Врачи внимательно разглядывают друг друга.
– Интересно, что будешь делать.
– Самому интересно.
– Забирай осьминога. – Он что, хочет сказать – «забудь о Ленитропе»? Напряженный миг.
Но тут Стрелман исторгает этот свой знаменитый хохоток, что славно послужил ему в профессии, где слишком часто пан либо пропал:
– Вечно мне говорят – возьми животных.
Он о том, как много лет назад один коллега – теперь его нет – сказал, что Стрелман будет человечнее, теплее, если заведет собаку вне лаборатории. Стрелман попытался – видит бог, – со спрингер-спаниелем по имени Глостер, довольно славной, пожалуй, животиной, однако попытка продлилась меньше месяца. До окончательной потери терпения Стрелмана довело то, что собака не умела реверсировать собственное поведение. Открывала двери дождю и весенней мошкаре, а закрывать не могла… переворачивала мусорное ведро, блевала на пол, а убирать не научилась… как вообще жить с такой особью?
– Осьминоги, – улещивает Спектро, – очень податливы при хирургии. Способны пережить массивное удаление мозговых тканей. Их безусловный рефлекс на жертву очень надежен: покажи им краба – ХВАТЬ! щупальце выпустит и готово, отравить – и на ужин. И, Стрелман, они не лают.
– Э, но. Нет… резервуары, насосы, фильтры, особый рацион… может, в Кембридже это прокатит, у тамошних, а у нас сплошь скупердяи, это все клятое наступление Рундштедта, не иначе… Д. П. П. не станет ничего финансировать, если не окупается тактически, сей же час – на прошлой неделе, понимаешь ли, а то и быстрее. Нет, осьминог – чересчур сложно, даже Мудинг на такое не пойдет, даже престарелая мания величия собственной персоной.
– Нет предела тому, чему их можно научить.
– Спектро, ты не дьявол. – Всматриваясь пристальнее. – Да? Ты сам знаешь, нам всё наладили под звуковые раздражители, сама суть этого Ленитропова казуса должна быть слуховой, и реверсирование слуховое… Я в свое время видал парочку осьминожьих мозгов, друг, и зря думаешь, будто я не заметил их громадные цветущие зрительные доли. А? Ты пытаешься всучить мне визуальный организм. Что там видеть, когда эти гадины падают?
– Свечение.
– А?
– Огненный красный шар.
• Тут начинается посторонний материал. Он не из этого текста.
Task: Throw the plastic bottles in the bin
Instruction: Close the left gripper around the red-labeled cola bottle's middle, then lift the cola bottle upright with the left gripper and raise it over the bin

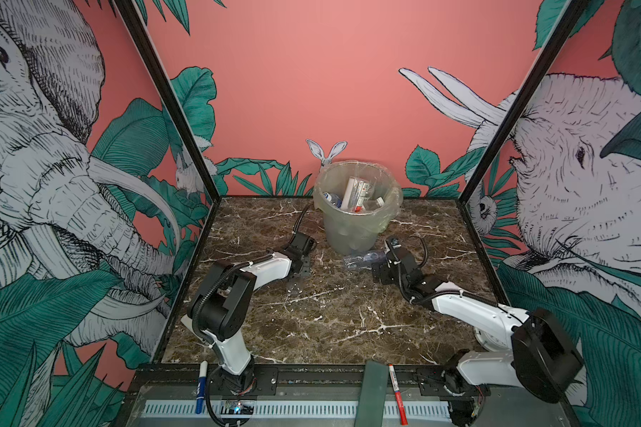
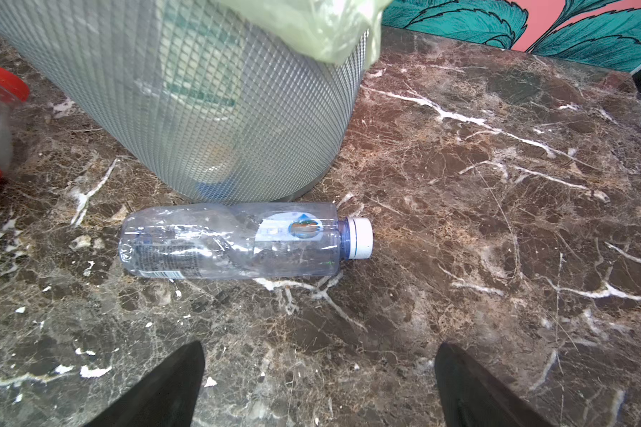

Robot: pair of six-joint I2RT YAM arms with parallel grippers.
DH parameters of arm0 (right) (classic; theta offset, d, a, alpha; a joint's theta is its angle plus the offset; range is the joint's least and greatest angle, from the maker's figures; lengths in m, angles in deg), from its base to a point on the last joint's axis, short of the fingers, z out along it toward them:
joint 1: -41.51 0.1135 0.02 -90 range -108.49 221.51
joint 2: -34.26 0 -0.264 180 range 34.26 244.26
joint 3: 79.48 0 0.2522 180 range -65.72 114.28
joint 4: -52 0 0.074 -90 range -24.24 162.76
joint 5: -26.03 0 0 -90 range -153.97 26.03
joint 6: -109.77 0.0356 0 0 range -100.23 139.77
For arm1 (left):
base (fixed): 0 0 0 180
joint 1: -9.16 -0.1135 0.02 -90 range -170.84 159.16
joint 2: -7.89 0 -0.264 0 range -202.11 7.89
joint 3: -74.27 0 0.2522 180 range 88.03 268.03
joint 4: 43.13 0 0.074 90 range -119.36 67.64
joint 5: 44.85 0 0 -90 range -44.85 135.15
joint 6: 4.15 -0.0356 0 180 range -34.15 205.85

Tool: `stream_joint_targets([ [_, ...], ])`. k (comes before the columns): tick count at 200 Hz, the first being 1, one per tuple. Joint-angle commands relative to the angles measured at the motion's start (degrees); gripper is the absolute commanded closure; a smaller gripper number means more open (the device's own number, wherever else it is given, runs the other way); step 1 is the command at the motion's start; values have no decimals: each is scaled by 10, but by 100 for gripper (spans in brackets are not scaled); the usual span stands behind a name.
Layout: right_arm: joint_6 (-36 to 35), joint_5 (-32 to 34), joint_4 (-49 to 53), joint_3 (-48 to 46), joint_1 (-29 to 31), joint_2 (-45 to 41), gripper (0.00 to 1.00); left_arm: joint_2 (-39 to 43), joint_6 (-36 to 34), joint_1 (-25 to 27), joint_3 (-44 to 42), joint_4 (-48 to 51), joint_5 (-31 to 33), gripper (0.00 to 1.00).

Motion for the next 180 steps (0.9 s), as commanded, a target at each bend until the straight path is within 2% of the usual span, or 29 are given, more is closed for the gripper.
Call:
stream_joint_targets([
  [1,3,2,-4,19,-2,5,1,51,-4,-2,-30,-7,-7,50],
  [69,6,-4,-4,20,-2,6,1,204,-22,-2,-149,-54,-35,47],
  [142,7,-5,-2,18,-3,1,1,459,-33,2,-300,-76,-110,47],
  [180,8,-4,-1,16,-2,-2,1,580,-29,7,-331,-39,-138,46],
])
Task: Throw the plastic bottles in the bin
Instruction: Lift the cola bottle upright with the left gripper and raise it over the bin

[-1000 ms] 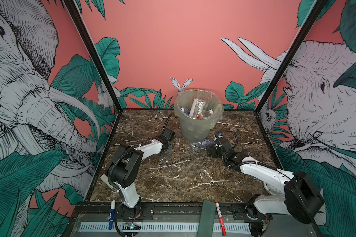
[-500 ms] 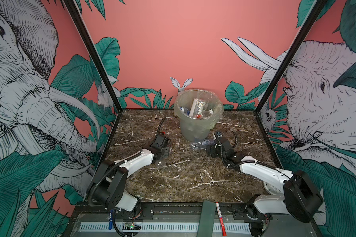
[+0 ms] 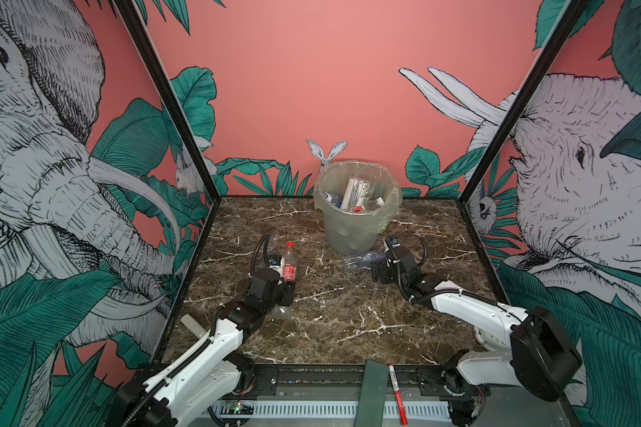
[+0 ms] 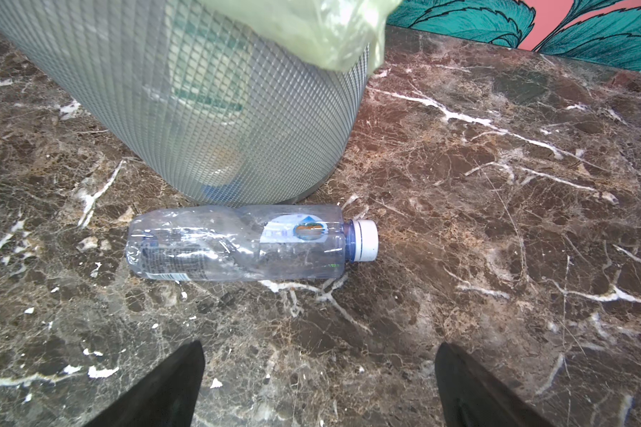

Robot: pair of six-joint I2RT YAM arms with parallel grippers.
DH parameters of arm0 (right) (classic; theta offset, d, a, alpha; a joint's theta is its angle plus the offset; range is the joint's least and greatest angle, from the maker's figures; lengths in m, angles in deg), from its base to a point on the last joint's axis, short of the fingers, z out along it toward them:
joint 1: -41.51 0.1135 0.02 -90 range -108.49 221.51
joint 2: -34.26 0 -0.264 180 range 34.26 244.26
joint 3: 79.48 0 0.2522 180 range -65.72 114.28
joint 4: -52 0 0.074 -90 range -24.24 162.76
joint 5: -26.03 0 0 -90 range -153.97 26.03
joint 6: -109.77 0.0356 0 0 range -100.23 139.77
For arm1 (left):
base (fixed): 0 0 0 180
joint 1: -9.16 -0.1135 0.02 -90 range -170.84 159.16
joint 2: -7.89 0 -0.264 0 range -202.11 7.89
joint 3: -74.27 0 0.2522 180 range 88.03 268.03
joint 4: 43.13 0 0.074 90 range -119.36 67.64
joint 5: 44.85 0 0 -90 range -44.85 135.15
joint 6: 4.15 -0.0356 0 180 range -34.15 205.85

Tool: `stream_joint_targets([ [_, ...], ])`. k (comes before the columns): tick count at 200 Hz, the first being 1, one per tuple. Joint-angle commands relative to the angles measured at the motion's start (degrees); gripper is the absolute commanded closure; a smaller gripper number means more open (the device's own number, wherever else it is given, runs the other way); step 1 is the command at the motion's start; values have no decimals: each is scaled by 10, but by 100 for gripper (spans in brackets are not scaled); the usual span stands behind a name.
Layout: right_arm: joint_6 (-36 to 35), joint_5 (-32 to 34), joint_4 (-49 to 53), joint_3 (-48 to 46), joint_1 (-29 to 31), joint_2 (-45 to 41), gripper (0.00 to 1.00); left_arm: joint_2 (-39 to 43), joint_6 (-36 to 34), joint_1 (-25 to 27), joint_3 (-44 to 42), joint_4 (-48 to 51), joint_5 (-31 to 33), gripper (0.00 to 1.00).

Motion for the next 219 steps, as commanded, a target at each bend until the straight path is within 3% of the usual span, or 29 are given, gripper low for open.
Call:
stream_joint_targets([
  [1,6,3,-5,8,-2,-6,1,63,-1,6,-14,21,-31,46],
  [38,7,0,-5,10,-2,0,1,129,-13,17,28,65,-38,47],
  [70,7,-2,-4,13,-2,4,1,75,-32,17,137,66,-47,48],
  [102,6,-2,-1,16,-2,8,1,-72,-53,17,298,30,-75,47],
  [138,2,2,5,19,-2,10,1,-325,-73,14,581,9,-125,40],
  [151,2,-1,7,20,-4,10,1,-422,-76,8,707,24,-144,30],
  [163,2,-4,9,21,-5,11,1,-506,-62,0,837,73,-155,2],
  [174,3,-4,13,21,-6,9,1,-552,-54,-5,911,104,-150,0],
  [219,6,-20,11,19,-10,0,1,-499,-72,-13,836,25,-99,0],
])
Падает, как метеор.
– Да ерунда.
– Гвенхидви недавно видал, ночью над Детфордом.
– А я хочу, – Стрелман склоняется в центр лампового свечения, белое лицо уязвимее голоса, шепчет над горящим острием подкожной иглы, что стоймя замерла на столе, – мне нужно позарез – не собаку, не осьминога, а какого-нибудь твоего Лиса. Ч-черт. Одного – маленького – Лиса!
* * *
Что-то крадется по городу Дыма – собирает горстями стройных девочек, прекрасных и гладких, словно куколки. Их жалобные крики… их жалобные игрустные крики… лицо одной вдруг очень близко и – ниц! на немигающие глаза опускаются сливочные веки с жесткими ресницами, громко хлопают, долгие отзвуки свинцовых противовесов перекатываются в голове, а веки самой Джессики разлетаются настежь. Она всплывает, в аккурат чтоб услышать, как по пятам взрыва сдувает последние отголоски, суровые и пронзительные, зимний звук… Роджер тоже на миг просыпается, бормочет нечто вроде «Ебаное безумие» и вновь закемаривает.
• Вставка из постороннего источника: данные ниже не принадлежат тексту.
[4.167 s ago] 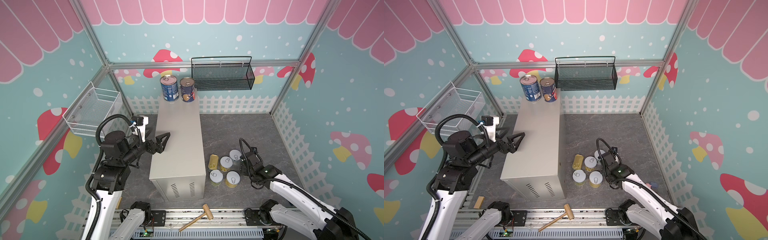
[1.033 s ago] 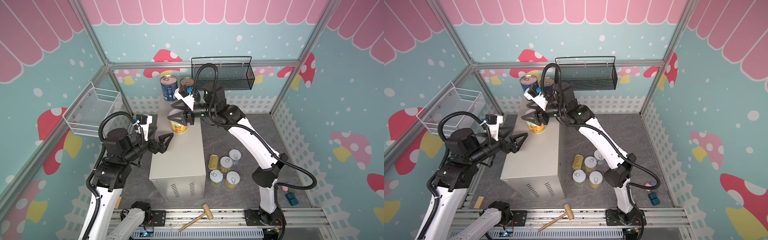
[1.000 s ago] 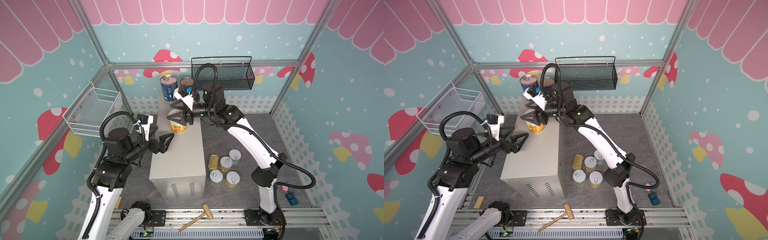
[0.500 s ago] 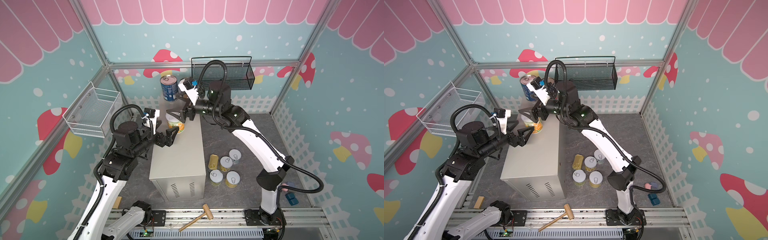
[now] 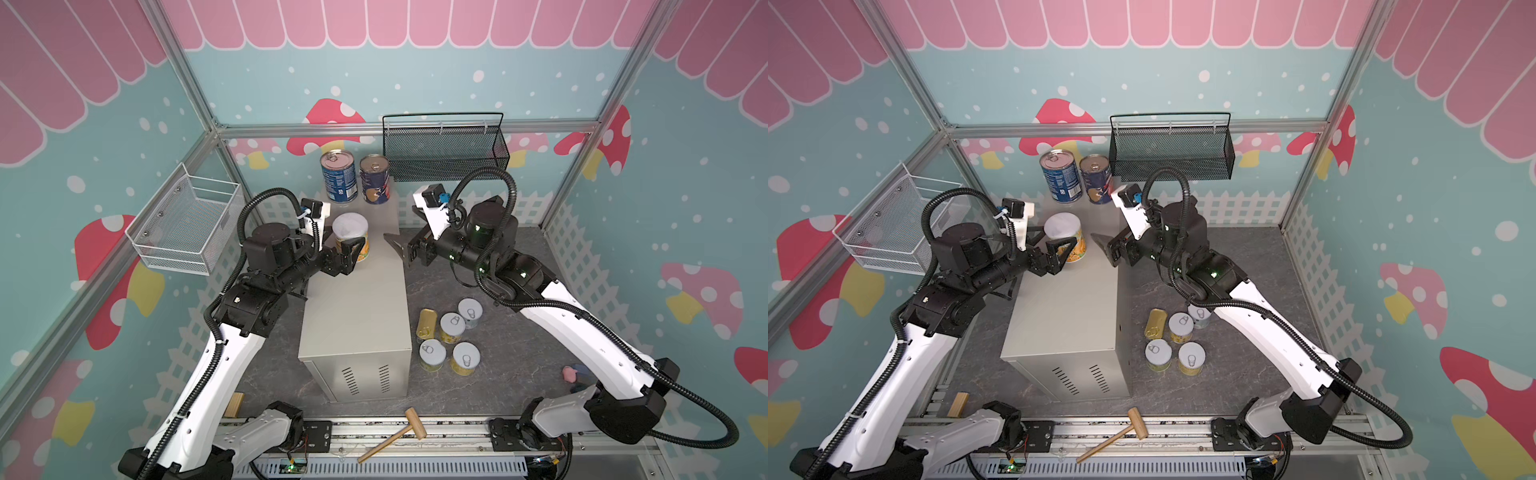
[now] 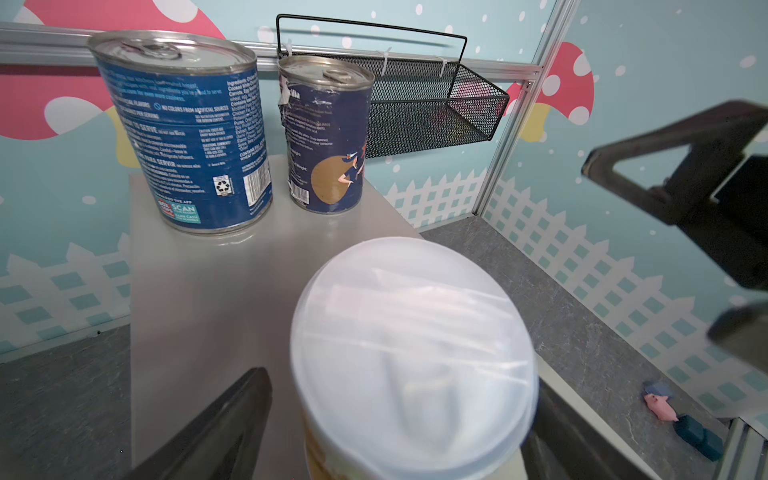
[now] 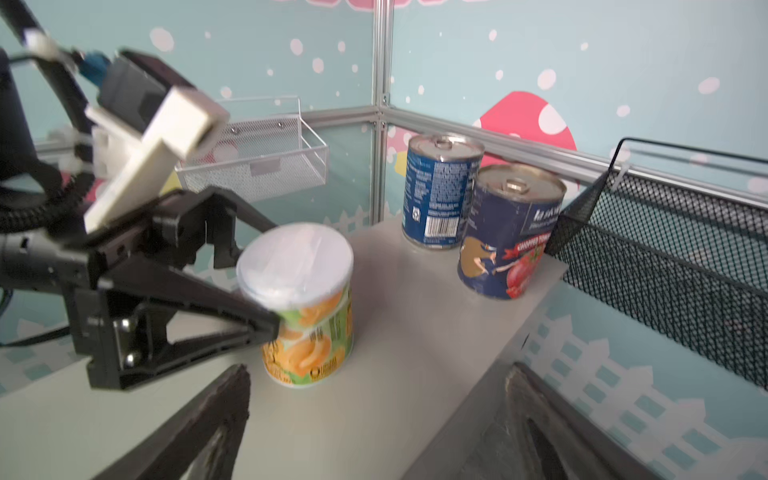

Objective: Place and organize the canned foods onto the counter
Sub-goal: 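Grasp the peach can with the left gripper while the right gripper withdraws, then slide the peach can toward the blue can at the far end with the left gripper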

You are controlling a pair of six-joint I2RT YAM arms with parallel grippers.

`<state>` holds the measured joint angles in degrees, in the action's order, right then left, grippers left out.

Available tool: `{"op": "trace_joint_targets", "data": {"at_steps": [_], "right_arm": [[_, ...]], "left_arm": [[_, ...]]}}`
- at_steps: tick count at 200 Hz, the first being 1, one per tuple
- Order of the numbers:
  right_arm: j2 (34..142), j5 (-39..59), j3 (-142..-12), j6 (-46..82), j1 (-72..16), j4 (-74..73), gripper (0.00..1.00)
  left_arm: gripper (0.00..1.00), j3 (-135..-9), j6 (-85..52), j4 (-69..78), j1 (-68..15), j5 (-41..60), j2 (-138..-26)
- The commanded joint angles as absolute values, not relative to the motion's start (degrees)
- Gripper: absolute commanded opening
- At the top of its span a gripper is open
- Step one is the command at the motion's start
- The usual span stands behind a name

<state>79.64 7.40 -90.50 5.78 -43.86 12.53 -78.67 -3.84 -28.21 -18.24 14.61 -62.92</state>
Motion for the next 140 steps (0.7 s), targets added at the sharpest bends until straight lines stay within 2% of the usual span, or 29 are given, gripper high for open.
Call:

Она тянется, маленькая слепая рука обмахивает тикающие часы, вытерто-плюшевый живот панды Майкла, пустую молочную бутылку, в которой стоят алые цветы молочая из сада, что в миле дальше по дороге, – тянется туда, где должны быть сигареты, но их нет. Полувыбравшись теперь из-под одеяла, Джессика зависает меж двух миров – белым атлетическим натяжением в этой холодной комнате. Ох, ну что ж… оставляет Роджера в их теплой норе, движется, вздрагивая вухвухвух, в зернистой тьме по зимне тугим половицам, скользким как лед под босыми ступнями.